EXERCISE BRIEF - Skip all pictures, then copy the lines from the start of the data through the line with "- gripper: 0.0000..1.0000", keeping both ends.

(Data items)
----

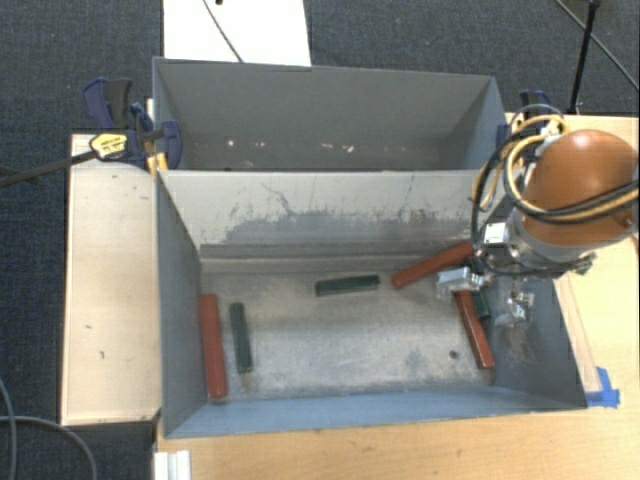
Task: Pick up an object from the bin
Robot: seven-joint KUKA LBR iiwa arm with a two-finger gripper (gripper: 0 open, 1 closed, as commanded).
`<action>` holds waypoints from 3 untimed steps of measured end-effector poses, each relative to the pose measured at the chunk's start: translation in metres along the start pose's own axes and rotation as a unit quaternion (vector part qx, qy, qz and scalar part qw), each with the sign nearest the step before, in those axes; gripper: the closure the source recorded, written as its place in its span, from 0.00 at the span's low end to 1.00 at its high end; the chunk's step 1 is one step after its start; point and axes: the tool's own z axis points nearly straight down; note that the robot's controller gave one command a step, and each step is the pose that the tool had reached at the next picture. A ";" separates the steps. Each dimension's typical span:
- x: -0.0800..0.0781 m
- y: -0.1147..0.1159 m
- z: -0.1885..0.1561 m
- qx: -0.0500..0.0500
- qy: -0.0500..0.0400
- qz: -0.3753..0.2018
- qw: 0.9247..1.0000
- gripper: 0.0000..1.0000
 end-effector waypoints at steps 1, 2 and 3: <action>0.016 0.000 0.036 -0.004 -0.005 -0.185 0.983 0.00; 0.011 0.001 0.035 -0.004 -0.002 -0.186 0.983 0.00; 0.009 0.001 0.034 -0.004 -0.004 -0.184 0.983 1.00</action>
Offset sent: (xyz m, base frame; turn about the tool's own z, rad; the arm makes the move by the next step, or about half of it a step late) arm -0.0076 -0.0224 -0.0369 -0.3713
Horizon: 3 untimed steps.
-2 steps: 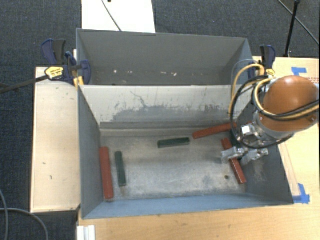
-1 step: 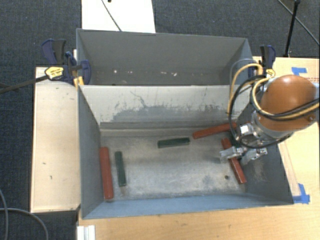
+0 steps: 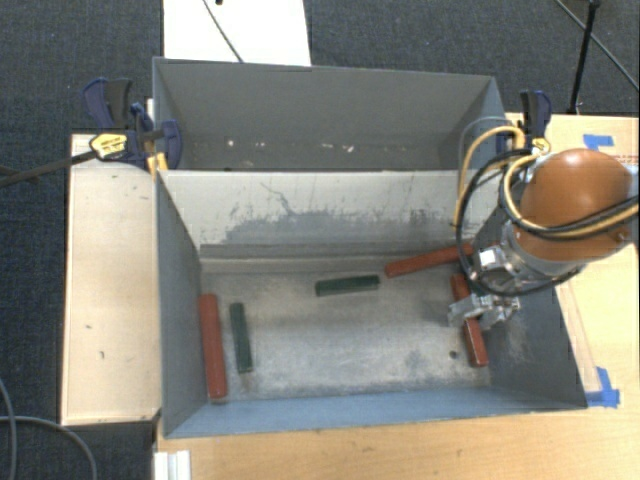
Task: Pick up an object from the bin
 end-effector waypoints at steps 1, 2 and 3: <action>-0.001 -0.001 -0.025 0.001 0.005 -0.001 1.000 1.00; -0.002 -0.002 -0.068 0.003 0.006 0.001 1.000 1.00; -0.003 -0.003 -0.096 0.003 0.005 0.004 1.000 1.00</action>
Offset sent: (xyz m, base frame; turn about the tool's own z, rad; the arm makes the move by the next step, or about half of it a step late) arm 0.0000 0.0000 0.0239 0.0000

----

WRITTEN SOLUTION -
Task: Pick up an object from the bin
Robot: seven-joint KUKA LBR iiwa arm with a two-finger gripper (gripper: 0 open, 1 closed, as commanded).
`<action>` holds waypoints from 3 untimed steps of measured end-effector poses, each relative to the pose measured at the chunk's start: translation in metres along the start pose's own axes and rotation as a unit quaternion (vector part qx, qy, qz and scalar part qw), each with the sign nearest the step before, in those axes; gripper: the closure the source recorded, written as its place in its span, from 0.00 at the span's low end to 1.00 at its high end; the chunk's step 1 is one step after its start; point and axes: the tool's own z axis points nearly straight down; note that the robot's controller gave one command a step, and each step is the pose that the tool had reached at the next picture. A ";" separates the steps. Each dimension's typical span:
- x: -0.0800..0.0781 m
- y: -0.1147..0.1159 m
- z: -0.1885..0.1561 m
- qx: -0.0500..0.0500
- qy: -0.0500..0.0400
- qz: -0.3753..0.2018
- qw: 0.9247..1.0000
- gripper: 0.0000..1.0000

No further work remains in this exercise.